WORK ITEM: Carry over every entry exactly as written, though not the pictures it contains.

RECORDS TO USE:
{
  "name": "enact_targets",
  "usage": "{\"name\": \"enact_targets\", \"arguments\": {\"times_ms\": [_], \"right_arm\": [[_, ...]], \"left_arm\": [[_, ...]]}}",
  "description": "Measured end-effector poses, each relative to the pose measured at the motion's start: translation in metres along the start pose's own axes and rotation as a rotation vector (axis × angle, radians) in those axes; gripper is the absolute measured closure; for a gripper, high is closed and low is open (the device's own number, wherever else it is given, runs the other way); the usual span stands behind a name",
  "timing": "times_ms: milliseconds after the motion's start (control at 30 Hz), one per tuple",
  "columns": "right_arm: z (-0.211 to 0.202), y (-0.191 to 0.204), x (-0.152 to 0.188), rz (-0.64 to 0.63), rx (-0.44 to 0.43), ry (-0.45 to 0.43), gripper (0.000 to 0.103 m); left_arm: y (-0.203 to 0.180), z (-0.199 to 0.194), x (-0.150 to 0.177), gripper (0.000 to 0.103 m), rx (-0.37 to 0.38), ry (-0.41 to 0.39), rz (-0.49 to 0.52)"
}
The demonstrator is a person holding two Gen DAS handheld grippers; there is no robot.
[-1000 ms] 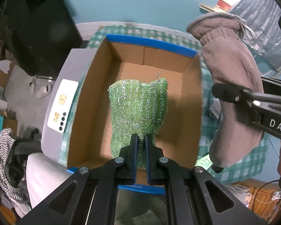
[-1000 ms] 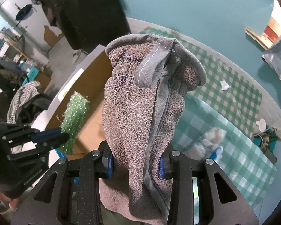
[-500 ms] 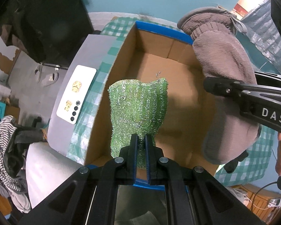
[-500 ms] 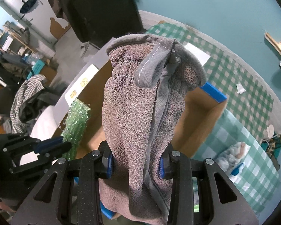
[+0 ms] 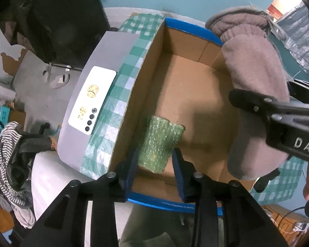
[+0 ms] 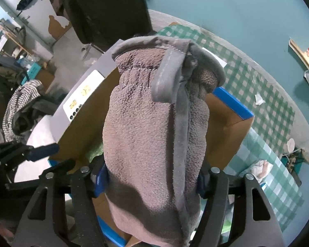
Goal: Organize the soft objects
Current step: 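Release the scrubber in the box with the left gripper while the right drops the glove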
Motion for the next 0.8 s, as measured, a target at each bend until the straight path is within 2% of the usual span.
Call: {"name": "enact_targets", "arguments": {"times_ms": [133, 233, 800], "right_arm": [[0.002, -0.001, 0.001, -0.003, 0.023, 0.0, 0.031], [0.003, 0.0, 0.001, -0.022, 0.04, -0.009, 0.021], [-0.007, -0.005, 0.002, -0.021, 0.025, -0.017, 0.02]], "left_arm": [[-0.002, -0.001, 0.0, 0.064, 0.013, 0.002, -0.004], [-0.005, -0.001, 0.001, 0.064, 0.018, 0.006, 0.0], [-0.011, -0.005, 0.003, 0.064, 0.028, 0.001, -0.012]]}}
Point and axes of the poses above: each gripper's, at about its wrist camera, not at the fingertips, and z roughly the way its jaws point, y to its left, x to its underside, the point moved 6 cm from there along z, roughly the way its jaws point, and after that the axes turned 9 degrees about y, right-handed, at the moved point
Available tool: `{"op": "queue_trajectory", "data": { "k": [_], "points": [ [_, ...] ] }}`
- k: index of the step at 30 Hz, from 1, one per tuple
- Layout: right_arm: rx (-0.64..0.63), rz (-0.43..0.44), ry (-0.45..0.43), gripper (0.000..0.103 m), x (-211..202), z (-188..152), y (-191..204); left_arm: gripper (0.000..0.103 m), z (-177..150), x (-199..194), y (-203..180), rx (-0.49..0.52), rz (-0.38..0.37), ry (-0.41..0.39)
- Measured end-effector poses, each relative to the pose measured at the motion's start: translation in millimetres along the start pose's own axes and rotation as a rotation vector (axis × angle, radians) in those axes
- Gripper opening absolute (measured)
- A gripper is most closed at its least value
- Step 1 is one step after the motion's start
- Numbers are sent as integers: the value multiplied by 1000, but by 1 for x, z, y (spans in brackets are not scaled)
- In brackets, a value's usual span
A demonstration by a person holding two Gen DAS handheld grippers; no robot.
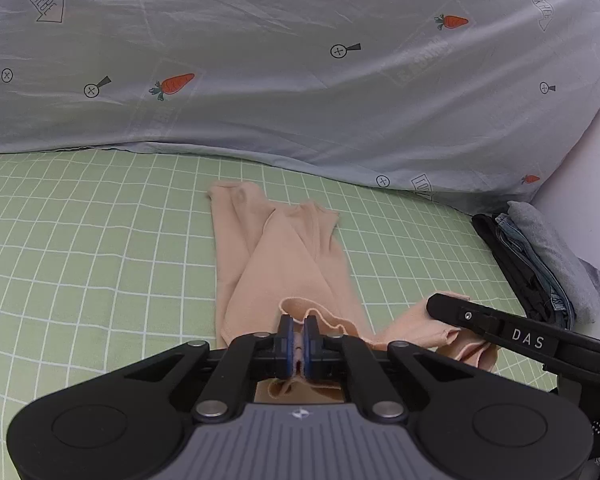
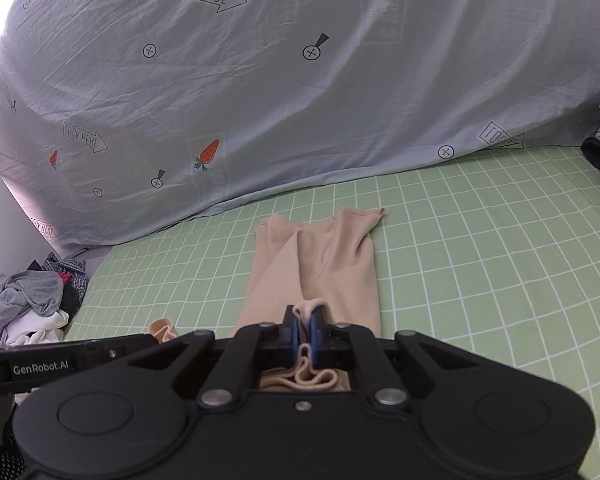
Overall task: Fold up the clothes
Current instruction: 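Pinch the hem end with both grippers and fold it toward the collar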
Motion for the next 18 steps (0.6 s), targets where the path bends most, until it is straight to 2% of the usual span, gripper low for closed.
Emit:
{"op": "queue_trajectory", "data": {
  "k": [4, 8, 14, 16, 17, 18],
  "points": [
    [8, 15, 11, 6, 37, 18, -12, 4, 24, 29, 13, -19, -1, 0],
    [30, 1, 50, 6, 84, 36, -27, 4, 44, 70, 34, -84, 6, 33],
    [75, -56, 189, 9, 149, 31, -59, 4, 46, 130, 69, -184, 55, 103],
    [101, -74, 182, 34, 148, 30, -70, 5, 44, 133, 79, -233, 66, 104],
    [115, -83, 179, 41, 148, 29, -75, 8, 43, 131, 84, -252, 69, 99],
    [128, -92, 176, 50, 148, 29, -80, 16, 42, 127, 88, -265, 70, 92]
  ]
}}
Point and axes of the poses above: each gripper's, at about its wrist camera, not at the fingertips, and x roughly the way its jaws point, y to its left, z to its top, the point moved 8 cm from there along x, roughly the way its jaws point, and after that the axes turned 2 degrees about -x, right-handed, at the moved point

FINISHED EXERCISE:
{
  "name": "enact_targets",
  "usage": "{\"name\": \"enact_targets\", \"arguments\": {\"times_ms\": [_], \"right_arm\": [[_, ...]], \"left_arm\": [[_, ...]]}}",
  "description": "Measured end-effector poses, each relative to the pose measured at the motion's start: translation in metres along the start pose's own axes and rotation as a rotation vector (axis × angle, radians) in those axes; gripper is the absolute measured closure; for a gripper, high is closed and low is open (the device's own number, wherever else it is given, runs the other way); the usual span stands behind a name",
  "timing": "times_ms: milliseconds after the motion's start (control at 30 Hz), one per tuple",
  "columns": "right_arm: z (-0.211 to 0.202), y (-0.191 to 0.204), x (-0.152 to 0.188), rz (-0.64 to 0.63), rx (-0.44 to 0.43), ry (-0.45 to 0.43), gripper (0.000 to 0.103 m); left_arm: y (-0.203 to 0.180), z (-0.199 to 0.194), x (-0.150 to 0.177), gripper (0.000 to 0.103 m), rx (-0.37 to 0.38), ry (-0.41 to 0.39), rz (-0.49 to 0.52)"
}
The demonstrator is a person holding two Gen DAS handheld grippers; there is no robot.
[-1000 ms] 
[-1000 ms] 
[-500 ms] 
[-500 ms] 
[+0 ms] 
[+0 ms] 
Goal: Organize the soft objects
Current step: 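Release the scrubber in the box with the left gripper while the right drops the glove
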Motion for the next 0.8 s, as measured, a target at each bend until the straight path is within 2% of the usual span.
Call: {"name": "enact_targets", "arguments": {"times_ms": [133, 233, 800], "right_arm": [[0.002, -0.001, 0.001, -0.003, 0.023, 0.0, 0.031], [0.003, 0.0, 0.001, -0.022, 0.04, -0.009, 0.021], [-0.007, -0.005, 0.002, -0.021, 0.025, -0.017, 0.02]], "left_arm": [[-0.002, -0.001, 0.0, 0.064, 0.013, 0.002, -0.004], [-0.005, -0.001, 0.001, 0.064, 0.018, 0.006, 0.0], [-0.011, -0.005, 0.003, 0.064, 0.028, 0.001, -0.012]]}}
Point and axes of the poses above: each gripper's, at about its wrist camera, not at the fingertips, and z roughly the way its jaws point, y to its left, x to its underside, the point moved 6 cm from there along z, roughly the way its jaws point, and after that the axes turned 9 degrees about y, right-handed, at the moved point
Available tool: `{"op": "queue_trajectory", "data": { "k": [_], "points": [ [_, ...] ] }}`
- k: index of the step at 30 Hz, from 1, one per tuple
- Layout: right_arm: rx (-0.64..0.63), rz (-0.43..0.44), ry (-0.45..0.43), gripper (0.000..0.103 m), x (-211..202), z (-188..152), y (-191..204); left_arm: gripper (0.000..0.103 m), z (-177..150), x (-199..194), y (-203..180), rx (-0.49..0.52), rz (-0.38..0.37), ry (-0.41..0.39)
- Measured end-effector poses, each relative to the pose measured at the motion's start: translation in millimetres along the start pose's own axes and rotation as a rotation vector (axis × angle, radians) in those axes
- Gripper opening absolute (measured)
- A gripper is most closed at its least value
- Step 1 is one step after the motion's start
- Numbers are sent as integers: the value multiplied by 1000, but by 1 for x, z, y (spans in brackets are not scaled)
- In brackets, a value's usual span
A demonstration by a person holding two Gen DAS handheld grippers; no robot.
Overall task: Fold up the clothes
Current instruction: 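Pinch the hem end with both grippers and fold it toward the collar
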Motion for the next 18 steps (0.6 s), targets where the path bends most, until it is straight to 2% of the usual span, gripper low for closed.
Emit:
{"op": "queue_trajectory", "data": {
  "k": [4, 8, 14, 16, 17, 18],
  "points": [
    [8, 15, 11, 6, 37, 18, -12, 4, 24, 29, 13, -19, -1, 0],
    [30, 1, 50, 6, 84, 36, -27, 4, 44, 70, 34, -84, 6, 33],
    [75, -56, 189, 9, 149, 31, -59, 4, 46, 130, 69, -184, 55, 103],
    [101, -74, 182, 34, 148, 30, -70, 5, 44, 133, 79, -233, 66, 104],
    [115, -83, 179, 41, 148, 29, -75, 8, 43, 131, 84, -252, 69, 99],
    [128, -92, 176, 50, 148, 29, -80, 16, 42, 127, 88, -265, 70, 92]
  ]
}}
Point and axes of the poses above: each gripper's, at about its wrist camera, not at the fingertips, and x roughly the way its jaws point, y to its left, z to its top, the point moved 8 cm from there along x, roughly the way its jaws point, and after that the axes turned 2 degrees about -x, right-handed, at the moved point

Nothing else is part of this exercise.